Saturday, August 30, 2008

Umbral

El jueves El Mundo publicó una serie de artículos sobre Francisco Umbral, cuyas columnas en prensa leí con avidez durante muchos años. En la facultad, la referencia a lo que Umbral había escrito ese día era siempre asunto de conversación. "Pásame ese ABC, y que no sirva de precedente", me decía una amiga "roja", como se autodefinía, cuando el escritor colaboró durante unos meses con ese periódico allá por 1993 ó 1994.

Siempre me he sentido atraído por las personas un poco jactanciosas y hasta antipáticas. Tal vez sea porque en algunos momentos la chulería no viene nada mal. Las salidas de tono de Umbral siempre me hicieron mucha gracia, casi tanto como las respuestas de Victoria Abril a las preguntas que considera estúpidas o impertinentes, como las que le hicieron en La Noria el pasado mes de julio a propósito de Aznar y de otros personajes y cuestiones políticas a las que no le dio la gana responder porque "los artistas trabajan para todo el mundo y a nadie le interesa lo que pensemos" (si no literal, casi).

Sólo he leído un libro de Umbral, Y Tierno Galván ascendió a los cielos, una obra que sus seguidores más fieles consideran menor.

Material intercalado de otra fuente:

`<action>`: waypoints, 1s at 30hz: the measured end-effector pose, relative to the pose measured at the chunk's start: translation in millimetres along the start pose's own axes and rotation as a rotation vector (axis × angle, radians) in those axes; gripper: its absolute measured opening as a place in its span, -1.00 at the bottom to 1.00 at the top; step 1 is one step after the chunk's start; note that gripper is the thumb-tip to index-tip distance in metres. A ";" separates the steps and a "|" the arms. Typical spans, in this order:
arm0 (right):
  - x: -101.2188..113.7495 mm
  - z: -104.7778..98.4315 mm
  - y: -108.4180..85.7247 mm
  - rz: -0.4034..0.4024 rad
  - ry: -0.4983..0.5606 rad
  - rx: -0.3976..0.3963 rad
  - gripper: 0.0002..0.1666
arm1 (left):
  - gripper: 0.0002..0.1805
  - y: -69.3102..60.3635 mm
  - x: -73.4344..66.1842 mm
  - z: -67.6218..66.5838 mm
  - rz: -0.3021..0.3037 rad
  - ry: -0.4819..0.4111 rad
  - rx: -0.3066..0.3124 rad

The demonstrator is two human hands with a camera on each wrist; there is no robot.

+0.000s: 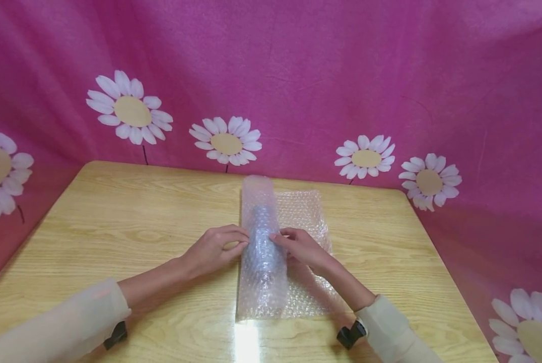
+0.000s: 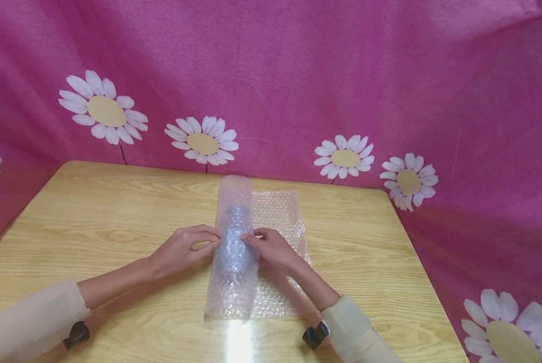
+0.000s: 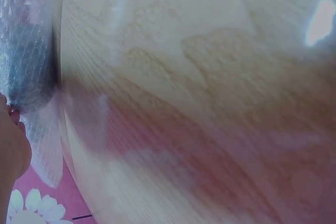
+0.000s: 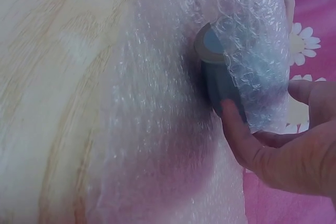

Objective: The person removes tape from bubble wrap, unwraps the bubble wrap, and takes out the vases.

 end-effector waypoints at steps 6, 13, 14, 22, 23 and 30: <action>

No será la última.

Me quedo con este comentario de Javier Villán en el especial de El Mundo:

Jamás se abandonó a un lirismo cursi o afectado; palabras como navajas: cachicuernas o nacaradas. Umbral poseía el don del idioma y ese don le ponía a salvo de todo. Pudo ser su tumba, como la de tantos talentos fulgurantes, y fue su gloria.

¡Cuàntos lo han intentado y qué pocos lo han conseguido!

David Torres añade otro rasgo de la grandeza de Umbral:

En sus novelas lo que pasaba no importaba mucho y el protagonista siempre se parecía a él mismo, pero es que las novelas de Umbral están como habitadas de gárgolas que eran niños solitarios, literatos precoces y adolescentes enamorados de viudas mórbidas...

1 comment:

suzzy said...

Pues no te pierdas El Hijo de Greta Garbo, Mortal y Rosa, Las Ninfas.

Recreación de la niñez, entre atormentada y tediosa, en una época terrible de la historia de este País.